▶ Exercise directions
Your answer should be the lines below from the one with "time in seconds" to the one with "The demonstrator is", both included, given again exactly and with nothing added.

▶ Source data
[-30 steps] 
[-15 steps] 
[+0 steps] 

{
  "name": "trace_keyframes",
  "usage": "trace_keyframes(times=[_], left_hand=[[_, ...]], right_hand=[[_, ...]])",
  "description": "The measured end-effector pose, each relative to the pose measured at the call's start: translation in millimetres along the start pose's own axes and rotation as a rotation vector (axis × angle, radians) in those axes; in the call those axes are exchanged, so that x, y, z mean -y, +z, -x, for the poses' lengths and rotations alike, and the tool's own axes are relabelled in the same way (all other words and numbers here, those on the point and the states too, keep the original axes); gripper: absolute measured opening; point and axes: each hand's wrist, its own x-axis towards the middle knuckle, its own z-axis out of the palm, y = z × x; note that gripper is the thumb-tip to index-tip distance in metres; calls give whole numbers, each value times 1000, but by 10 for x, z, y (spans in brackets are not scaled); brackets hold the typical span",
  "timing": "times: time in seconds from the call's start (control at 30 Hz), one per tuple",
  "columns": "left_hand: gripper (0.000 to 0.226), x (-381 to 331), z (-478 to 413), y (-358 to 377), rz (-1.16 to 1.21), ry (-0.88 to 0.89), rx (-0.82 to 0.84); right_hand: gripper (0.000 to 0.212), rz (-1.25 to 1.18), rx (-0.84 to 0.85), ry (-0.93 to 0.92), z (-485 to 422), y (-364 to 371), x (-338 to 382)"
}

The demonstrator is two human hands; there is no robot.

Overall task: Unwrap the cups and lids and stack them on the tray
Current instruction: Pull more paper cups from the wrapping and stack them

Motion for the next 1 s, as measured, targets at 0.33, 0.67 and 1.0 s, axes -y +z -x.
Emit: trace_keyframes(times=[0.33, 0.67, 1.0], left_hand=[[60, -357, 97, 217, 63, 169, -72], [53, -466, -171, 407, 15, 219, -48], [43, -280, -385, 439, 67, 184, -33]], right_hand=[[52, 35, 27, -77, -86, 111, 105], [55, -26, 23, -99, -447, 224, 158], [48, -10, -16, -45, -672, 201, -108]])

▶ Written reply
  "timing": "times: time in seconds from the call's start (control at 30 Hz), one per tuple",
  "columns": "left_hand: gripper (0.000 to 0.226), x (-381 to 331), z (-478 to 413), y (-358 to 377), rz (-1.16 to 1.21), ry (-0.88 to 0.89), rx (-0.82 to 0.84); right_hand: gripper (0.000 to 0.212), rz (-1.25 to 1.18), rx (-0.84 to 0.85), ry (-0.93 to 0.92), z (-485 to 422), y (-364 to 371), x (-338 to 382)"
}

The demonstrator is two human hands; there is no robot.

The answer has been given in full.